* [Exercise data]

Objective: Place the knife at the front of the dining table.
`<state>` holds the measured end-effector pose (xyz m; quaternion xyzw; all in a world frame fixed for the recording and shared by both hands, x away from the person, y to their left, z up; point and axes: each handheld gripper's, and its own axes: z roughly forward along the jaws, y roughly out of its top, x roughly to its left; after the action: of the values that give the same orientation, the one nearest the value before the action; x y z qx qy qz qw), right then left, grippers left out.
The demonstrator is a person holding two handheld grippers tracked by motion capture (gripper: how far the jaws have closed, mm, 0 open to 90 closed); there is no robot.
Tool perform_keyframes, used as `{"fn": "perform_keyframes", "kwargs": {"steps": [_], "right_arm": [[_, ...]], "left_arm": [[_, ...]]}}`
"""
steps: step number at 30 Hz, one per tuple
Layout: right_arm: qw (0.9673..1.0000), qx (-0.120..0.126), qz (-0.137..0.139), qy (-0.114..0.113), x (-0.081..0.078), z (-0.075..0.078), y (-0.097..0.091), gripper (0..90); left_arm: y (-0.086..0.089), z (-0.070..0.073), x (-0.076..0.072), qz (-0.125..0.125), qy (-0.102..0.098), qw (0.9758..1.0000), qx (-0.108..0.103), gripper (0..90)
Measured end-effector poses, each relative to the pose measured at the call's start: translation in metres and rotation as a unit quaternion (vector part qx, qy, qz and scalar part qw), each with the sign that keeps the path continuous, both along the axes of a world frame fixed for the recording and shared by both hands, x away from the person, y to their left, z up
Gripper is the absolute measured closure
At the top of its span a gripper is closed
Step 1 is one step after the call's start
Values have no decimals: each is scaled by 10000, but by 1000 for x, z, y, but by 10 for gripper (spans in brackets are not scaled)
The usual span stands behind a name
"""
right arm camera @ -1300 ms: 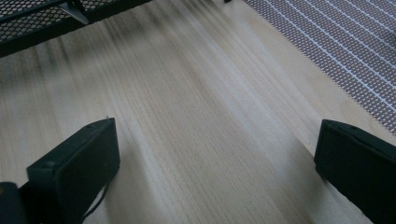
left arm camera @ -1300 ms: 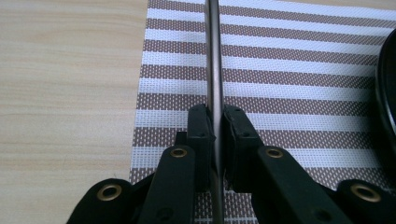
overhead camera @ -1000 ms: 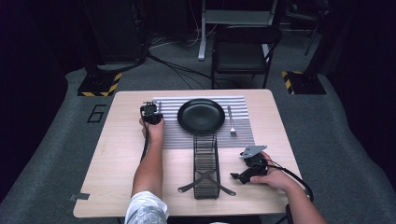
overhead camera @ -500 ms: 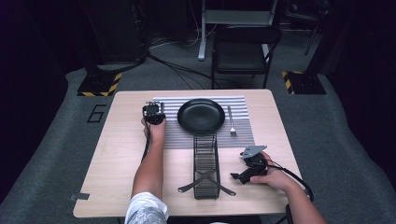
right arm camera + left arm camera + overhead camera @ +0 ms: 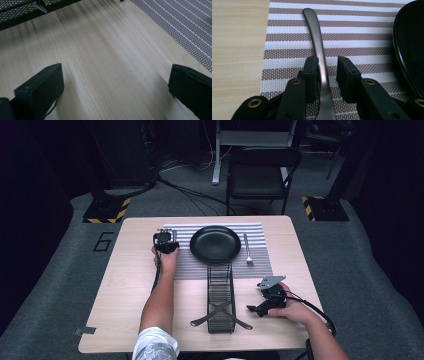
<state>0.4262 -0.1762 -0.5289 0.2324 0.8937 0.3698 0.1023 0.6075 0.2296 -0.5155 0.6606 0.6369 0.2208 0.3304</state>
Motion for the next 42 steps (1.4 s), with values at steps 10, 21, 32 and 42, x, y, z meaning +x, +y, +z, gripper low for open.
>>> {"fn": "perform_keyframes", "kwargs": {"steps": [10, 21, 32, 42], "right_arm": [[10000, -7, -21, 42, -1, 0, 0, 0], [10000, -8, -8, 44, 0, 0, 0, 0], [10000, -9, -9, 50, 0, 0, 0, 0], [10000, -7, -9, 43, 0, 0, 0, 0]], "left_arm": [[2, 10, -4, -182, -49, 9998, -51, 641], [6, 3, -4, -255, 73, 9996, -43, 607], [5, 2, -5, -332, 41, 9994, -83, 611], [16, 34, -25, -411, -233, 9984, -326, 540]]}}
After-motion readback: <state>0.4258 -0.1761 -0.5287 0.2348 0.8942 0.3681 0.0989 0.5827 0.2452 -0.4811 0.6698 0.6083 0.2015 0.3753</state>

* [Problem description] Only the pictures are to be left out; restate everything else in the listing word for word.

* [Exercise response]
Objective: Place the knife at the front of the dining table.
`<state>` holds the measured end-effector pose (xyz m; quaternion xyzw; all in a world frame fixed for the recording and shared by both hands, x away from the person, y to their left, z up; point and axes: each handheld gripper's, and its own axes: z roughly forward along the jaws, y roughly out of its top, x roughly to its left; after the action: of the values that give the same orientation, the one nearest the value before the action; x y z qx qy qz qw), right then left, grippers left out.
The demonstrator is a person holding two handheld grippers tracked by motion capture (gripper: how far the jaws have closed, mm, 0 open to 90 closed); there is no robot.
Tool perform_keyframes, used as `{"fn": "perform_keyframes", "kwargs": {"steps": [_], "right_arm": [[_, ...]], "left_arm": [[_, ...]]}}`
"""
steps: step number at 30 Hz, one per tuple
Layout: right_arm: qw (0.9673..1.0000), qx (-0.120..0.126), qz (-0.137..0.139), qy (-0.114..0.113), x (-0.081..0.078), z (-0.075..0.078), y (-0.097..0.091), gripper (0..90); left_arm: y (-0.086..0.089), z (-0.070..0.073), x (-0.076..0.072), qz (-0.125..0.125), qy (-0.102..0.098), qw (0.9758..1.0000), qx (-0.108..0.103), gripper (0..90)
Measured end-effector poses, each relative to the pose measured at the call's start: translation in metres and rotation as a unit quaternion (vector part qx, qy, qz and scalar part qw), each with the sign that keeps the path continuous, both along the axes of a world frame fixed for the recording and shared by both hands, x away from the person, y to their left, z up
Gripper is the absolute measured closure
At the top of its span a gripper is closed
Step 1 is one step after the call's start
Values have no decimals: each is scaled by 10000, but by 1000 for x, z, y, but by 10 for gripper (spans in brackets are not scaled)
The usual span stands behind a name
"""
right arm camera @ -1300 ms: 
left arm camera @ -1300 ms: 
overhead camera @ -1000 ms: 
overhead camera @ -500 ms: 
right arm camera + left arm camera + overhead camera @ +0 ms: 
<state>0.4262 -0.1762 -0.5289 0.2324 0.8937 0.3698 0.1023 0.6075 0.2296 -0.5155 0.6606 0.6369 0.2208 0.3304</state>
Motion for the next 42 steps (1.4 s), with values at steps 10, 21, 32 and 42, x, y, z meaning +x, +y, +z, gripper low for open.
>>> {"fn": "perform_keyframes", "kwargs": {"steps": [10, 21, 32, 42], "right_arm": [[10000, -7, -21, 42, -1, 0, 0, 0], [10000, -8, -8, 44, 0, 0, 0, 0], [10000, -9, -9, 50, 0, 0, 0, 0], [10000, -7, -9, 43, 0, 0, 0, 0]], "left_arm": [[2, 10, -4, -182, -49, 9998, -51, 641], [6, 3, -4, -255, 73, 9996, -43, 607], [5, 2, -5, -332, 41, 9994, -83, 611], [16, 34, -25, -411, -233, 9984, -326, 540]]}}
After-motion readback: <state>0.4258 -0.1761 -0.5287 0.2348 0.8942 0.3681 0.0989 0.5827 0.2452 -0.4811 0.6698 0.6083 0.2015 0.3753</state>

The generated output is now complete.